You may need a second rinse bucket with clean water to make sure that all the soap is gone from your kitty’s coat.
This technique can be done outside if the weather is warm and sunny. Two people will be needed, since your cat will most likely try to escape. This technique is not recommended for indoor-only cats who are not used to being outside.
2. Bathe your cat in the shower
Bathe your cat in the shower. Make sure the cat has good traction, such as a small towel or rubber mat in the tub, and that the shower has a closing door, not a curtain, to prevent the cat from escaping. Make sure you have a long hose to wet your cat completely, then lather him up, hose him down to rinse, and then proceed with drying. Use a gentle stream of water and keep the pressure low.
Note that some cats seem to love being in the shower and may not mind this approach, but many cats find the sound of running water frightening. This technique may result in someone getting injured, including the cat.
You can buy a hose adapter for your bathroom sink and a hose long enough to reach over the shower door and back down to the shower floor. Or get a hand-held spray shower and a Y-adapter to connect to your regular shower head.

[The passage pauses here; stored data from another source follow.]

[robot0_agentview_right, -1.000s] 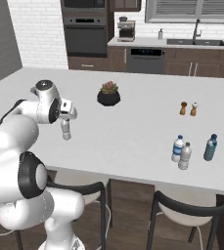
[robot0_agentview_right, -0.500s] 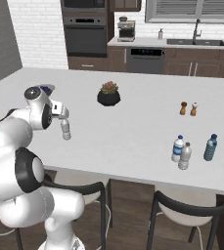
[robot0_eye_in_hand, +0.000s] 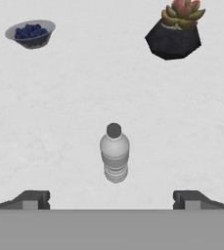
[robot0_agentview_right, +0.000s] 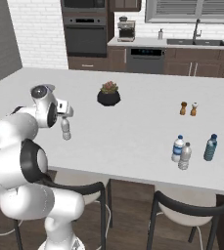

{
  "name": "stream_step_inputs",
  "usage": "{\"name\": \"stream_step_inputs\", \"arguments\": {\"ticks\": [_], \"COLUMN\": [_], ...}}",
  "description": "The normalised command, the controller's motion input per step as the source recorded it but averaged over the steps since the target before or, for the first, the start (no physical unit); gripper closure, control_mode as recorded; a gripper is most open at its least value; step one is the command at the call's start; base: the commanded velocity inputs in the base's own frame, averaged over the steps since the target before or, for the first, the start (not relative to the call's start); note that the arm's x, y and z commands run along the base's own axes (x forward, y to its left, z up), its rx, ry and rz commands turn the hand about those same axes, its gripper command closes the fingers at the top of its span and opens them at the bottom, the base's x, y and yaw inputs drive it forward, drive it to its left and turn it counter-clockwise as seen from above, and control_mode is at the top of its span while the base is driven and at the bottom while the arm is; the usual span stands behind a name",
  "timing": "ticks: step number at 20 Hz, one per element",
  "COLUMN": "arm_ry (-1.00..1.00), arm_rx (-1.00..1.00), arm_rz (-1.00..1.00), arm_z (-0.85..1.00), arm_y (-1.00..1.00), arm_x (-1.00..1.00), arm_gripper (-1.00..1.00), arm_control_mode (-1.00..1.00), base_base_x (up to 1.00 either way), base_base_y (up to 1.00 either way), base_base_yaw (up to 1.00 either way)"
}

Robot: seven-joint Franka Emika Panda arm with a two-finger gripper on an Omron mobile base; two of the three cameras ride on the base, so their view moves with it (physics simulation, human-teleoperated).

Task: Move the plastic bottles in the middle to the plastics group, and the glass bottles in the middle to the glass group.

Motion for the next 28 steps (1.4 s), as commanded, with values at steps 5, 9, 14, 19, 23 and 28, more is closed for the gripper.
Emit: {"name": "stream_step_inputs", "arguments": {"ticks": [5, 9, 14, 19, 23, 28], "arm_ry": [0.00, 0.00, 0.00, 0.00, 0.02, 0.02], "arm_rx": [0.00, 0.00, 0.00, 0.00, 0.00, 0.00], "arm_rz": [0.00, 0.00, 0.00, 0.00, 0.00, 0.00], "arm_z": [-0.09, -0.24, -0.17, -0.12, -0.20, -0.25], "arm_y": [-0.03, 0.00, 0.00, 0.00, 0.02, 0.05], "arm_x": [0.32, 0.17, 0.15, 0.08, 0.04, 0.10], "arm_gripper": [-1.00, -1.00, -1.00, -1.00, -1.00, -1.00], "arm_control_mode": [-1.00, -1.00, -1.00, -1.00, -1.00, -1.00], "base_base_x": [0.00, 0.00, 0.00, 0.00, 0.00, 0.00], "base_base_y": [0.00, 0.00, 0.00, 0.00, 0.00, 0.00], "base_base_yaw": [0.00, 0.00, 0.00, 0.00, 0.00, 0.00]}}
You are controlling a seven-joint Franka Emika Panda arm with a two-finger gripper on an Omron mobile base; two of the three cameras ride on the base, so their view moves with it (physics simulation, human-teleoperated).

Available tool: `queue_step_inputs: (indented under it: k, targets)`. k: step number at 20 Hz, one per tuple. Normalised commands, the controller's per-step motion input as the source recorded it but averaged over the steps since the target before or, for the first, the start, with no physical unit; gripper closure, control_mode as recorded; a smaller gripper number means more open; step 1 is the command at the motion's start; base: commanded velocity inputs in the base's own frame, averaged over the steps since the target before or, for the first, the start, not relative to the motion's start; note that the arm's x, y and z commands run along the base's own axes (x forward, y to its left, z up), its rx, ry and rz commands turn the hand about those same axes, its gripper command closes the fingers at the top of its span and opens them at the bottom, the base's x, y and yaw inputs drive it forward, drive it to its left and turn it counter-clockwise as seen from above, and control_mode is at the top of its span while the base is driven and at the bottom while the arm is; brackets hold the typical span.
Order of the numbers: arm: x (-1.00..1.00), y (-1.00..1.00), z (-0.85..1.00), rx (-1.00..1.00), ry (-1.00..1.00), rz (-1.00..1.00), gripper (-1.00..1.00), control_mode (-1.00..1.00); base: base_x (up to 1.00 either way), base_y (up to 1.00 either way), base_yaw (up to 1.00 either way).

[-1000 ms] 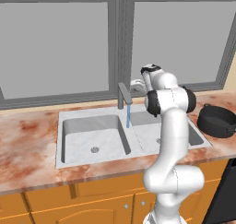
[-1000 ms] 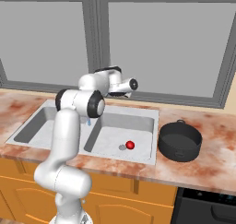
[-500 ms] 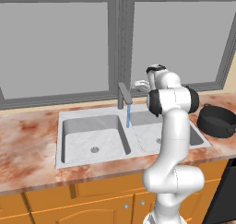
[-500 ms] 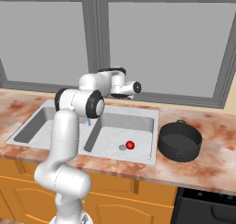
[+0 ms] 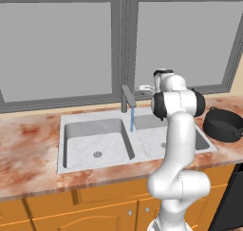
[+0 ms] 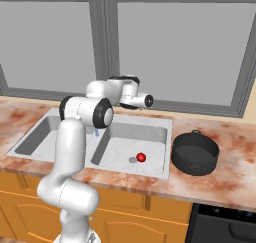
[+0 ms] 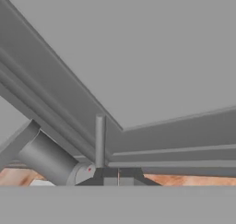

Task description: Dump the tomato from the pot into the sink. Then turn on the water and wash the tomato. Then turn off the water and put the tomato back in the pot.

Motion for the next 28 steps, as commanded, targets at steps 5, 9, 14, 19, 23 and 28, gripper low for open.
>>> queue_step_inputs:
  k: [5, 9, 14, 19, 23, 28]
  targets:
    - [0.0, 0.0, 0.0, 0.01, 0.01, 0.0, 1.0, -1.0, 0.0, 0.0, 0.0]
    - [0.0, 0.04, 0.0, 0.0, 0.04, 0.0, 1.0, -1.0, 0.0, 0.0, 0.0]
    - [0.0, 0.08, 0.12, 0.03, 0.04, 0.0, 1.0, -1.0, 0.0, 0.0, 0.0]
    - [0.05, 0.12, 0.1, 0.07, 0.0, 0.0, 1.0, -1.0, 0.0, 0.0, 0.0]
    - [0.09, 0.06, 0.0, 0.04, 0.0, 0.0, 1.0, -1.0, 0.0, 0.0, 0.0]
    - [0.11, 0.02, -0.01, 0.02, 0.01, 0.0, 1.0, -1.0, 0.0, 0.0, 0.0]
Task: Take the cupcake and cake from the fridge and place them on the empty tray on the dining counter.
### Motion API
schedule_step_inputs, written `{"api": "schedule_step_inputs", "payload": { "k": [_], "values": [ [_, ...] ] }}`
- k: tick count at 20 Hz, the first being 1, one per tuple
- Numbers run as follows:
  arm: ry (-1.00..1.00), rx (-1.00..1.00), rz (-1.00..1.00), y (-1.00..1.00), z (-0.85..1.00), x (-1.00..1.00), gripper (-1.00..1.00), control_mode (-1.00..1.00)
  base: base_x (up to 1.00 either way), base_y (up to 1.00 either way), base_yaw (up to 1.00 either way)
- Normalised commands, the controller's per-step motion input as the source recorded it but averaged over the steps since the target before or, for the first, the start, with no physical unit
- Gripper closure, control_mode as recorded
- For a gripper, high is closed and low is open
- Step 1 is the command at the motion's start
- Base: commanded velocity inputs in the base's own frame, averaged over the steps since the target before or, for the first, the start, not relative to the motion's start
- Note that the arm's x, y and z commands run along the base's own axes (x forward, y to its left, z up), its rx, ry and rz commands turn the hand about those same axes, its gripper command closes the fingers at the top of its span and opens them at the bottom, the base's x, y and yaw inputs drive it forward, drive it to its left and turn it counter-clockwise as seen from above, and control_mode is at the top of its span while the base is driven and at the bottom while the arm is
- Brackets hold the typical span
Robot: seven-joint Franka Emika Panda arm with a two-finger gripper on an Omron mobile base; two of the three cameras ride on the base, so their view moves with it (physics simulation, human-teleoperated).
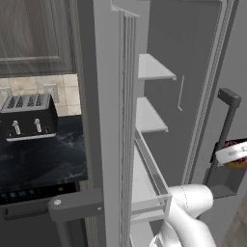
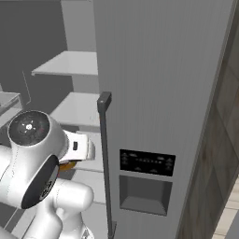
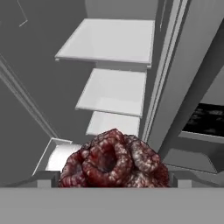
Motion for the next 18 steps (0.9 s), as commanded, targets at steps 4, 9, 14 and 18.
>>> {"api": "schedule_step_inputs", "payload": {
  "k": [4,9,14,18],
  "values": [
    [-0.02,0.00,0.00,-0.23,0.06,-0.73,1.00,1.00,-0.24,-0.04,0.00],
    [0.00,0.00,0.00,0.00,0.00,0.00,1.00,1.00,-0.96,-0.03,0.00],
    [0.00,0.00,0.00,0.00,0.00,0.00,1.00,1.00,-0.73,0.02,0.01],
    [0.00,0.00,0.00,0.00,0.00,0.00,1.00,1.00,-0.60,0.31,0.10]
  ]
}}
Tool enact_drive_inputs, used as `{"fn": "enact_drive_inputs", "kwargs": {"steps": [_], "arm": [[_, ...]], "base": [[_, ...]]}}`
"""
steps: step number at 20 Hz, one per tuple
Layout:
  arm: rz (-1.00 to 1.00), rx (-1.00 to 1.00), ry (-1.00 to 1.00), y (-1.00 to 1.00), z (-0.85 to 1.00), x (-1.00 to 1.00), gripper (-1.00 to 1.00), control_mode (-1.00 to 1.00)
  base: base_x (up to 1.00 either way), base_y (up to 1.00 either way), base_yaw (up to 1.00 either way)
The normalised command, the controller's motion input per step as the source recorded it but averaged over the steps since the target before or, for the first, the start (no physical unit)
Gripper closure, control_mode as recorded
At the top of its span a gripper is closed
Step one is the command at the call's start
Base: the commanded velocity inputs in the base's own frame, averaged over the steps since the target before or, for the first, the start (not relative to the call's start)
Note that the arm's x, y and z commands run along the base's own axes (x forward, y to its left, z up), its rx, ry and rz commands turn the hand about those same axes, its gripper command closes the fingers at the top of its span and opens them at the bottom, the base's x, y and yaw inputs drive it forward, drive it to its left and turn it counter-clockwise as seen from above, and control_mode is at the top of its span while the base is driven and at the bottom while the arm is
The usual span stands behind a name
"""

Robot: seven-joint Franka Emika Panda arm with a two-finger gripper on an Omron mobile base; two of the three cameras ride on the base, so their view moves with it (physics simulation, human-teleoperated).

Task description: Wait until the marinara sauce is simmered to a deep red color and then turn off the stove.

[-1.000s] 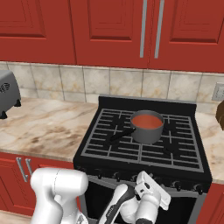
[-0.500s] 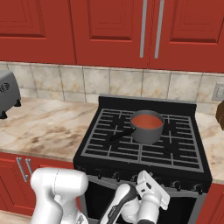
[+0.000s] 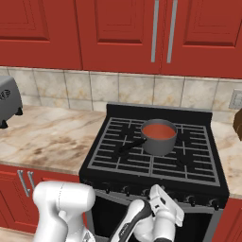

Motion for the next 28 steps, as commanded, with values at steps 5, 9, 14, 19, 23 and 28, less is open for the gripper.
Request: {"fn": "enact_drive_inputs", "kwargs": {"steps": [5, 9, 14, 19, 23, 28], "arm": [[0.13, -0.14, -0.14, 0.19, -0.86, -0.2, -1.0, -1.0], [0.1, -0.06, -0.18, 0.02, -0.56, -0.33, -1.0, -1.0], [0.06, -0.03, -0.22, -0.01, -0.34, -0.54, -1.0, -1.0], [0.09, -0.1, -0.21, 0.0, -0.43, -0.48, -1.0, -1.0], [0.11, -0.12, -0.22, 0.0, -0.38, -0.38, -1.0, -1.0], [0.11, -0.08, -0.13, 0.0, -0.16, -0.26, -1.0, -1.0]], "base": [[0.0, 0.0, 0.0], [0.0, 0.0, 0.0], [0.0, 0.0, 0.0], [0.0, 0.0, 0.0], [0.0, 0.0, 0.0], [0.0, 0.0, 0.0]]}}
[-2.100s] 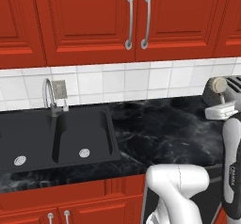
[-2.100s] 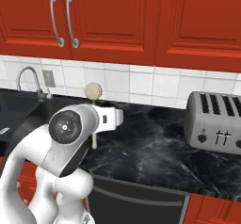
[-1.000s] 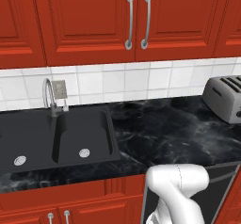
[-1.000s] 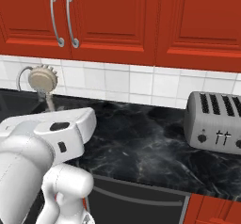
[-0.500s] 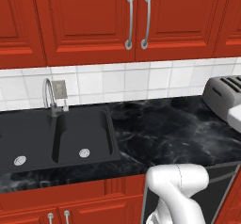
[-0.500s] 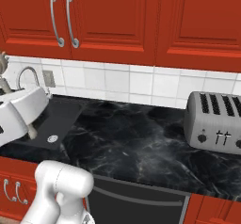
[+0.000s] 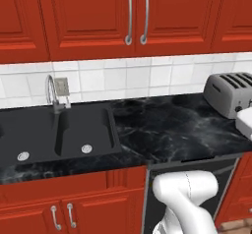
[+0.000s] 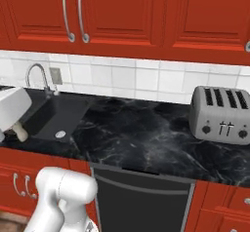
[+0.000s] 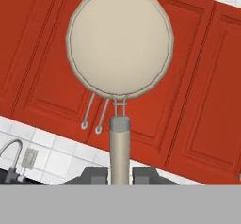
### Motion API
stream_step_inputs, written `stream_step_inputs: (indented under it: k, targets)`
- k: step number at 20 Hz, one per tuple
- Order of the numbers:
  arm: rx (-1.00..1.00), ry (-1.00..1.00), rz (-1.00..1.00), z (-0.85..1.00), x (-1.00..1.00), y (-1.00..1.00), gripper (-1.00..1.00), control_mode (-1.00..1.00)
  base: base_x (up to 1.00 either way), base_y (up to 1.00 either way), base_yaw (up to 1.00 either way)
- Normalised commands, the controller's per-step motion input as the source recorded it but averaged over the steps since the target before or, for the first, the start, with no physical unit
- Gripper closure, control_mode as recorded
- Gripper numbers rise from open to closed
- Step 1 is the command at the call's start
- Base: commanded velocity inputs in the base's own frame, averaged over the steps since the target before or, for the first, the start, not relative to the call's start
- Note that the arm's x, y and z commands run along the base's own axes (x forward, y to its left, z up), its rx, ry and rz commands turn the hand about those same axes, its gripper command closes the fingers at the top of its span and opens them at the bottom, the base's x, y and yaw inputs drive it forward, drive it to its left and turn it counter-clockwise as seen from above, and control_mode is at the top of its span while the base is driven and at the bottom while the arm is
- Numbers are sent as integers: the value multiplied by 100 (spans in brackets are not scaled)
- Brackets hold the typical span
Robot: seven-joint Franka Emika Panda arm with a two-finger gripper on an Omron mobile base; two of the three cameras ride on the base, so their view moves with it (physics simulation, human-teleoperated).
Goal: Grab the spray bottle from the cabinet, then place it next to the cutting board for sanitizing. Then grab the dish brush from the countertop next to the sink and place it next to the cutting board.
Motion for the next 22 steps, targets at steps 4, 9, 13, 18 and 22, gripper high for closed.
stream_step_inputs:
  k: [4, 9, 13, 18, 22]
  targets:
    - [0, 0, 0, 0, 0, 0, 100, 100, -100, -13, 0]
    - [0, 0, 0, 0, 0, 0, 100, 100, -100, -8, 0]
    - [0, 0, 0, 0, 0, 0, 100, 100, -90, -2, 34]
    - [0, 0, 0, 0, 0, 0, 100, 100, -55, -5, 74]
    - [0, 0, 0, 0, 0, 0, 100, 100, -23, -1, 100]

3. Bathe your small kitty in a sink or small tub
Bathe your small kitty in a sink or small tub. Some kitties feel more secure in an enclosed space and can also be easier to control. If you have a small or scared cat, try bathing him in the sink or in a smaller tub within your bathtub. Simply place a large plastic container in the bottom of your bathtub. You can still fill the small tub or sink with a few inches of water, shampoo the kitty, and proceed as usual. Please be sure that the sink that you use does not have a garbage disposal, for even if it is turned off, paws can easily slip through the drain and be hurt by the blades, below.
This can work with a larger kitty who likes small spaces, too.
Put a terrycloth towel in the bottom of your tub, so your cat can feel secure by sinking their claws into something that remains steady. You can also apply light to medium pressure to your cat’s back and use a calming tone to relieve anxiety.
4. Give your cat a dry bath
Give your cat a dry bath. If your cat is very oily, consider using cornstarch instead of water to bathe him. Dust your cat with cornstarch and gently pet the cat to thoroughly rub the cornstarch into its fur. Let the cornstarch sit for about twenty minutes and then brush it out.
This technique is far less traumatic than using water, but should not be used to wash off anything poisonous that your cat has gotten onto his fur.